いまは静岡市に編入されているが、元の安倍郡大川村の日向(ひなた)にある、七草観音堂の田遊は、旧暦正月七日の夜にはいってから奉納される。昔、ここに旭寿山福田寺という寺があったが、荒れ果てて観音堂だけが残った。そして一月七日に田遊が奉仕されることから、その踊りを七草踊、観音堂の名も七草観音堂と呼んでいる。

この田遊は、まず前日の六日に当屋(とうや)で祭典の準備がなされ、二人が浜に下って、海水と海魚、海草などの供え物を求めて来る。夜になっての全員が会食し、踊の稽古にはげむ。これを「舞揃」という。ついで七日に、夕刻から夜半にかけて本踊が営まれる。踊り手は六人で、いずれも「福」の字の紋付麻袴を着用する。この福の字は福田寺の頭文字の福をとったものである。浜行きは一人で、塩花をとって来る。若魚売も一人で、生魚をになって出てくる。駒は二人で、演技中、駒囃子の折り、ともに白衣を着、若駒に扮して登場する。鳥も二人である。

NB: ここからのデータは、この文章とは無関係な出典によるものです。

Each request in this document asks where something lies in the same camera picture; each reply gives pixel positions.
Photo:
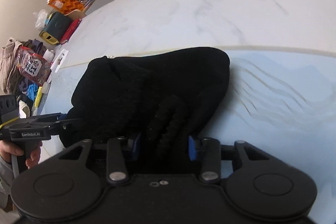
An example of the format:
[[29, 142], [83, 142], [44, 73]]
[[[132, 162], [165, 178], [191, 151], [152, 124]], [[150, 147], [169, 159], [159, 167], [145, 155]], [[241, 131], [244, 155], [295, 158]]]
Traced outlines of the black garment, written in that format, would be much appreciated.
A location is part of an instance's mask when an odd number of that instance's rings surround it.
[[65, 147], [91, 139], [136, 141], [141, 173], [187, 173], [189, 138], [209, 123], [226, 95], [230, 58], [197, 47], [145, 57], [92, 60], [71, 98], [78, 129], [60, 135]]

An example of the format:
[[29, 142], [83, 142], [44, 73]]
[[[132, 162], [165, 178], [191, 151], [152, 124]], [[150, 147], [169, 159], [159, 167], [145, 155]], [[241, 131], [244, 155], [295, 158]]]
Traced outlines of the yellow cloth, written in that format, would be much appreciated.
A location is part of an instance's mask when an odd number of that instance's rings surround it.
[[36, 97], [35, 97], [35, 100], [34, 100], [34, 108], [37, 109], [41, 103], [41, 100], [42, 100], [42, 96], [43, 96], [43, 93], [42, 93], [42, 87], [39, 87], [38, 88], [38, 91], [36, 93]]

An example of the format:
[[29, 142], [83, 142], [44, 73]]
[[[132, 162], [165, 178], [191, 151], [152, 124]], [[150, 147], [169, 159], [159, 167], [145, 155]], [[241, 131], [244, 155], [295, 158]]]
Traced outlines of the blue plastic bag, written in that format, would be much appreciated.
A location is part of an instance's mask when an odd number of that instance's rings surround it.
[[28, 89], [27, 89], [27, 96], [30, 100], [34, 101], [35, 98], [37, 97], [37, 93], [39, 90], [39, 86], [35, 83], [30, 84]]

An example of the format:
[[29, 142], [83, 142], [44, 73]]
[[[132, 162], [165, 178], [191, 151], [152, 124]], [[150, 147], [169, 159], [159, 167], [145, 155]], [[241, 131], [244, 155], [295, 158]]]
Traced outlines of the red dates bag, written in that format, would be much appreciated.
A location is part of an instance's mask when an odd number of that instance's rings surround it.
[[19, 73], [38, 86], [43, 86], [51, 73], [51, 64], [31, 48], [18, 48], [16, 66]]

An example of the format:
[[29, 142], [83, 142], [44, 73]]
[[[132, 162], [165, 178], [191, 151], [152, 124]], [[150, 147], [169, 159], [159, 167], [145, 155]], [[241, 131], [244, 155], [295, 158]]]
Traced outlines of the red notebook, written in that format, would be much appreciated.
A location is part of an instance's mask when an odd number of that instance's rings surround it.
[[68, 27], [68, 29], [64, 33], [63, 37], [61, 38], [61, 40], [59, 42], [60, 44], [65, 44], [66, 42], [68, 42], [68, 40], [70, 39], [72, 34], [78, 28], [80, 22], [81, 22], [81, 19], [76, 19], [70, 24], [70, 26]]

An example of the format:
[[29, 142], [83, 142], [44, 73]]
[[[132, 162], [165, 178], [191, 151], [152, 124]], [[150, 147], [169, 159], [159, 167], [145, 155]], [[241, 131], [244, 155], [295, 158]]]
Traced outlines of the clear plastic bag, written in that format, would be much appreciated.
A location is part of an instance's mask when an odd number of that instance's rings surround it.
[[48, 18], [49, 12], [45, 9], [41, 9], [39, 12], [34, 12], [33, 16], [35, 18], [35, 28], [41, 31], [45, 25]]

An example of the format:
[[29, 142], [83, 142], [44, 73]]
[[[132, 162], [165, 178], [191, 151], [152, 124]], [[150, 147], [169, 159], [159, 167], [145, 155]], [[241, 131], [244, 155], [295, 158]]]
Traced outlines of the orange snack bag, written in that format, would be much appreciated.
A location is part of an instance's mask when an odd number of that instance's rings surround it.
[[84, 5], [78, 0], [47, 0], [47, 5], [64, 15], [74, 10], [84, 10]]

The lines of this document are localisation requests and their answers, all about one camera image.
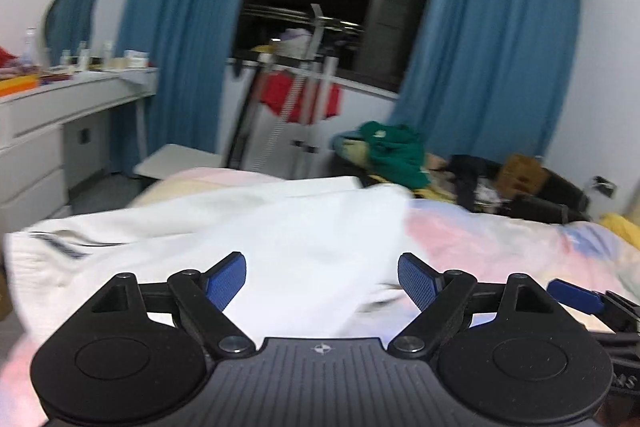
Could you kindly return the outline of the wavy wall mirror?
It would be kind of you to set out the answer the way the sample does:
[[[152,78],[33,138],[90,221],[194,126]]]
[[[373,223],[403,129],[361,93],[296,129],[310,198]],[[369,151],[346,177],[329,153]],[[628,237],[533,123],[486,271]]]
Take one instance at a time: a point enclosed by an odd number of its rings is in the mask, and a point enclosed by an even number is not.
[[[65,50],[76,52],[92,39],[96,0],[53,0],[44,16],[43,40],[50,64],[58,66]]]

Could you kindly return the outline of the blue curtain right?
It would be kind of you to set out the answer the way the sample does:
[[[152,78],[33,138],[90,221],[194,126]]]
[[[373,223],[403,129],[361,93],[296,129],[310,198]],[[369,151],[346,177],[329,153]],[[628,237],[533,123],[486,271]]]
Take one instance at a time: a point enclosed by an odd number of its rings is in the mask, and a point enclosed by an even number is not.
[[[582,0],[428,0],[390,124],[427,150],[542,157],[570,83]]]

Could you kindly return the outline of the white sweatpants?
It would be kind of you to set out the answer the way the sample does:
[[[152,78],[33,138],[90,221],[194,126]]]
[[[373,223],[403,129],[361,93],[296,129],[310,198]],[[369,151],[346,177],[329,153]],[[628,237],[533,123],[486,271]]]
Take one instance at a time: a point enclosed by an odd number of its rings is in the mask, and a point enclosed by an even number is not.
[[[223,188],[156,204],[46,220],[4,239],[13,304],[37,341],[113,275],[163,282],[237,251],[245,284],[227,317],[254,340],[333,337],[397,280],[411,196],[354,178]]]

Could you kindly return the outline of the white dresser desk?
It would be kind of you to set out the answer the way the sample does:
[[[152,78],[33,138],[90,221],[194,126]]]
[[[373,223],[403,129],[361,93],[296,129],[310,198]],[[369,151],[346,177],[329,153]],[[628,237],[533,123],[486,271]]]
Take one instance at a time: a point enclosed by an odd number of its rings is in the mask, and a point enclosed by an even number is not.
[[[64,124],[134,103],[136,132],[145,147],[143,101],[156,92],[153,67],[78,72],[1,99],[1,232],[67,215]]]

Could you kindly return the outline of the green garment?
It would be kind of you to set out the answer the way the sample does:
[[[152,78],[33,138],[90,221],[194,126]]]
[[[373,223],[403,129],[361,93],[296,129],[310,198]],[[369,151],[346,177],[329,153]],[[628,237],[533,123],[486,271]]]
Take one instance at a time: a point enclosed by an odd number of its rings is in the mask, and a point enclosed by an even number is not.
[[[358,129],[367,144],[367,166],[373,176],[411,191],[431,183],[423,169],[424,145],[420,136],[405,124],[367,121]]]

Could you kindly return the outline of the yellow blanket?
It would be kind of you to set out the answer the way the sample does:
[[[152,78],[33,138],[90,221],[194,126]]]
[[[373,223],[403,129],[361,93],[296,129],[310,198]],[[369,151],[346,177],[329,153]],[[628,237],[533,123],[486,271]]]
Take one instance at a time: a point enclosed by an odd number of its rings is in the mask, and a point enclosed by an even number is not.
[[[617,213],[605,213],[599,221],[601,227],[608,229],[631,246],[640,249],[640,228]]]

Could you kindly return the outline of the orange tray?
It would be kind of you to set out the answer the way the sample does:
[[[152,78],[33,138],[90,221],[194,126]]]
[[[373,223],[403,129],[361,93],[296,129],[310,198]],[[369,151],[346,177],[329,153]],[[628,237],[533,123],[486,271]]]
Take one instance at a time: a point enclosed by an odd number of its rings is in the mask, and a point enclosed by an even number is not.
[[[39,78],[35,75],[18,76],[0,81],[0,96],[9,96],[39,87]]]

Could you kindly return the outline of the metal drying rack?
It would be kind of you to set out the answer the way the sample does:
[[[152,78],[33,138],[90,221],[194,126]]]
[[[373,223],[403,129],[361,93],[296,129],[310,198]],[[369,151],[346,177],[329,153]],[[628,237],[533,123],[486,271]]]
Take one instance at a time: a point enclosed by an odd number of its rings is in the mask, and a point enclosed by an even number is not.
[[[255,169],[262,170],[262,167],[265,167],[268,158],[281,138],[284,127],[288,124],[288,114],[293,108],[300,88],[303,87],[303,81],[307,80],[306,96],[303,98],[302,115],[300,115],[298,123],[300,130],[290,140],[290,144],[294,148],[290,177],[298,179],[302,176],[308,176],[314,155],[319,153],[319,147],[316,144],[316,131],[324,121],[322,109],[326,104],[330,84],[332,82],[340,83],[340,80],[335,77],[338,64],[337,56],[329,51],[323,53],[319,51],[323,34],[326,31],[333,31],[340,40],[350,40],[360,36],[362,28],[360,25],[346,22],[346,20],[325,16],[320,6],[315,3],[311,5],[309,15],[257,4],[249,5],[242,13],[248,16],[280,20],[281,22],[304,24],[312,28],[312,34],[296,57],[277,52],[257,54],[254,76],[246,90],[227,153],[224,155],[224,167],[242,168],[245,153],[248,151],[248,144],[250,144],[250,138],[254,131],[258,109],[262,106],[262,103],[259,102],[260,89],[262,89],[259,76],[270,72],[289,72],[294,76],[293,89],[285,102],[282,114],[277,116],[277,122],[270,131],[262,153],[255,164]]]

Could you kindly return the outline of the blue curtain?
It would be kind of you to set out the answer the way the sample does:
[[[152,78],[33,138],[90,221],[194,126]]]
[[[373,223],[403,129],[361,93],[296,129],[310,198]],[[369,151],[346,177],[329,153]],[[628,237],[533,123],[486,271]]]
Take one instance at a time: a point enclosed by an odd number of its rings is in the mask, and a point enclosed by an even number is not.
[[[127,0],[117,52],[142,51],[157,67],[145,103],[150,153],[172,143],[216,150],[224,71],[242,0]]]
[[[427,150],[542,157],[570,83],[582,0],[428,0],[390,124]]]

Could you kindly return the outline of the brown paper bag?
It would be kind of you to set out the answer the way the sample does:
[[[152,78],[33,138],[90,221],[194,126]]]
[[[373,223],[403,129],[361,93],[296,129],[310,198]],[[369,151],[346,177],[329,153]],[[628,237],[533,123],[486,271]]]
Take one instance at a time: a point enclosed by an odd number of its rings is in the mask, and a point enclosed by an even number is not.
[[[504,199],[518,194],[537,194],[549,179],[549,173],[535,157],[512,154],[502,165],[495,189]]]

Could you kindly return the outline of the blue curtain left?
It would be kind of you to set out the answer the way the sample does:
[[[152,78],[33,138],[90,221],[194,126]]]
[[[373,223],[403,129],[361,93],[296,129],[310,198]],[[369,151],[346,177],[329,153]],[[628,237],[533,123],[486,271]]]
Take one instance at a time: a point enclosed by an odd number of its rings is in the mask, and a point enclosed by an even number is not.
[[[224,71],[242,0],[127,0],[117,52],[142,51],[157,67],[145,103],[150,153],[172,143],[216,150]]]

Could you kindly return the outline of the red garment on rack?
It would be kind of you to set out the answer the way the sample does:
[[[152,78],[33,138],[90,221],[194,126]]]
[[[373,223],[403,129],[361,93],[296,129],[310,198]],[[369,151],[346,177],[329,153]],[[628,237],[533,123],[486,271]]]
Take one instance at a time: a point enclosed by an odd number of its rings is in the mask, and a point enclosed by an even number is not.
[[[293,89],[294,76],[289,72],[270,72],[269,74],[260,75],[259,81],[262,83],[259,102],[267,106],[273,115],[280,116],[285,102]],[[293,108],[288,114],[289,124],[299,123],[303,109],[303,98],[306,96],[307,83],[307,80],[303,81],[303,87],[300,88]],[[341,104],[342,88],[339,84],[332,82],[326,98],[326,104],[322,109],[322,118],[330,119],[340,115]]]

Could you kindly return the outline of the white spray bottle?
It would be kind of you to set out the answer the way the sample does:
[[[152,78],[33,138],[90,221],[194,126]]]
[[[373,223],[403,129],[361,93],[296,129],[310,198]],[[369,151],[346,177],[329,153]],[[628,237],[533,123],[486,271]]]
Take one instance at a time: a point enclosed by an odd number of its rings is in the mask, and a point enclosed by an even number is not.
[[[35,27],[29,27],[25,32],[24,46],[20,60],[23,64],[27,65],[38,66],[40,64],[38,36]]]

囃子方は笛一人、太鼓一人で、演奏中に拍子をとる。なお読者が一人いて、「数えもの」と称して、演奏の音頭をとり、一種の長い歌詞を朗詠する。最後の読者に限り、昔は同所の白髭神社の社人がこれに当たったが、その家が断
絶したので、同所の法印が代行するようになった。

この日は早朝に一同が本堂に集まり、僧侶がまず祈祷を行い、八将神の祭りなどがあって、日の出の祈祷をする。ついで夕刻までに、踊り子などが、それぞれ堂前の小川で七回水浴してから本堂に集まる。
六時に踊り手と祭典の係員が、舞台の上で円陣をつくり、歳徳神(としとくじん)を拝礼する。ついで笹竹一本を順次とって簡単な所作を行う。その笹は一番の踊り手が歳徳神の方へ行って、切ってきたものである。
次に、しで付きの烏帽子をかぶり、片手に扇をたずさえた紋付麻袴、脇差の六人が、交代で一本の竹を中心に、左回り、右回りを、おのおの三回繰り返し、歳徳神の方角にお辞儀をする。これを大拍子(だいびょうし)といい、地元では猿田楽と呼んでいる。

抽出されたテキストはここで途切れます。